O Departamento de Defesa, com 715.000 milhões no orçamento de 2022, é o segundo maior item de gastos fiscais depois da Previdência Social. Outras agências também estão ligadas ao esforço militar: os Departamentos de Assuntos de Veteranos e Segurança Interna e o FBI. Além disso, como Operações de Contingência Estrangeira, com um orçamento de 69.000 milhões de dólares, aparece o custo das guerras passadas. Assim, o gasto militar total em 2021 acabou sendo quase 934.000 milhões.

Analisando o tamanho dos gastos militares, Kori Schake cita o ex-secretário de Estado dos EUA Colin Powell: "Mostre-me seu orçamento e eu lhe direi sua estratégia" para concluir que os Estados Unidos devem expandir seu orçamento em 50% para cumprir as metas expressas por seus líderes.

Schake argumenta que "as atuais forças armadas dos EUA são dimensionadas para lutar uma guerra" de cada vez, abaixo do que se pretende. Matthew Kroenig , do Atlantic Council, postulou que os Estados Unidos deveriam se preparar para vencer guerras simultâneas contra a Rússia e a China , pelo que considera que o Congresso poderia até “dobrar os gastos com defesa”.

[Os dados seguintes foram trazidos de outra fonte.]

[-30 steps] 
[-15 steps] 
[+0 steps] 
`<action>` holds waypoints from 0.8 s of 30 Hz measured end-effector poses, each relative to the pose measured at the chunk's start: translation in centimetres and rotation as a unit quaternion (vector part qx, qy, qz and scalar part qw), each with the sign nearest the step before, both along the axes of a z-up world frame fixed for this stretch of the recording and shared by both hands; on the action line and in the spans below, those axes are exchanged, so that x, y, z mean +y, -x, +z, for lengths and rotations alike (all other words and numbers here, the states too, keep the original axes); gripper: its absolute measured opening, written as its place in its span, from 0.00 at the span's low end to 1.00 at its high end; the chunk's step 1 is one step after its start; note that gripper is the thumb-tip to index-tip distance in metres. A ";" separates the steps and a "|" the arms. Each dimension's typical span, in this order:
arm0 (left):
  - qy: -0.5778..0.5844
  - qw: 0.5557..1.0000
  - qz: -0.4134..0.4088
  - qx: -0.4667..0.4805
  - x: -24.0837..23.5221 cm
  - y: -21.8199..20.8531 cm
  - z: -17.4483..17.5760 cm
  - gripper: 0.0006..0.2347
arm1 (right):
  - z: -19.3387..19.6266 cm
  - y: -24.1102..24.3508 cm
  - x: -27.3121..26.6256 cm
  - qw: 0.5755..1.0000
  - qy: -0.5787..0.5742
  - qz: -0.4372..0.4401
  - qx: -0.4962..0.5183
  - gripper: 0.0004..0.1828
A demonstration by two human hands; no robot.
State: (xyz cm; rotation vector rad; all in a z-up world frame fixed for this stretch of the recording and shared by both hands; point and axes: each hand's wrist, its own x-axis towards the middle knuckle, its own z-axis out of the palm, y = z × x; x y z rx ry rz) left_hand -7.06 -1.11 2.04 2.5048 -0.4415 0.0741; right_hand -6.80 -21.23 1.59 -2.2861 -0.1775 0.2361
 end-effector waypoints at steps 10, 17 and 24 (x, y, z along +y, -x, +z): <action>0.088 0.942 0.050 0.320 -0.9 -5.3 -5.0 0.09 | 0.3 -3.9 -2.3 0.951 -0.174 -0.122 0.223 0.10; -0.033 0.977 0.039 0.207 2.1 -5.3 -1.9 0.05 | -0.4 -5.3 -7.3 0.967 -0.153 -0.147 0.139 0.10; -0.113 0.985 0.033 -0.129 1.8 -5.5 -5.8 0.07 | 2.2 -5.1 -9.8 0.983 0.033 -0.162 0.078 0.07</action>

Sharon Zhang está chocada com o orçamento militar porque o Senado não aprovou US$ 350 bilhões por ano para gastos sociais cruciais para salvar muitos americanos de baixa e média renda da ruína financeira como excessivo.

Biden já enviou US$ 2,4 bilhões em ajuda militar à Ucrânia desde fevereiro. Enquanto isso, a expectativa de vida nos Estados Unidos caiu de 78,86 anos em 2019 para 76,60 anos em 2021. Nesse contexto , Yifat Susskind , diretor executivo da organização MADRE, parafraseou Eisenhower, “estão roubando recursos” de nossas comunidades “para alimentar o fome sem fim do complexo militar-industrial."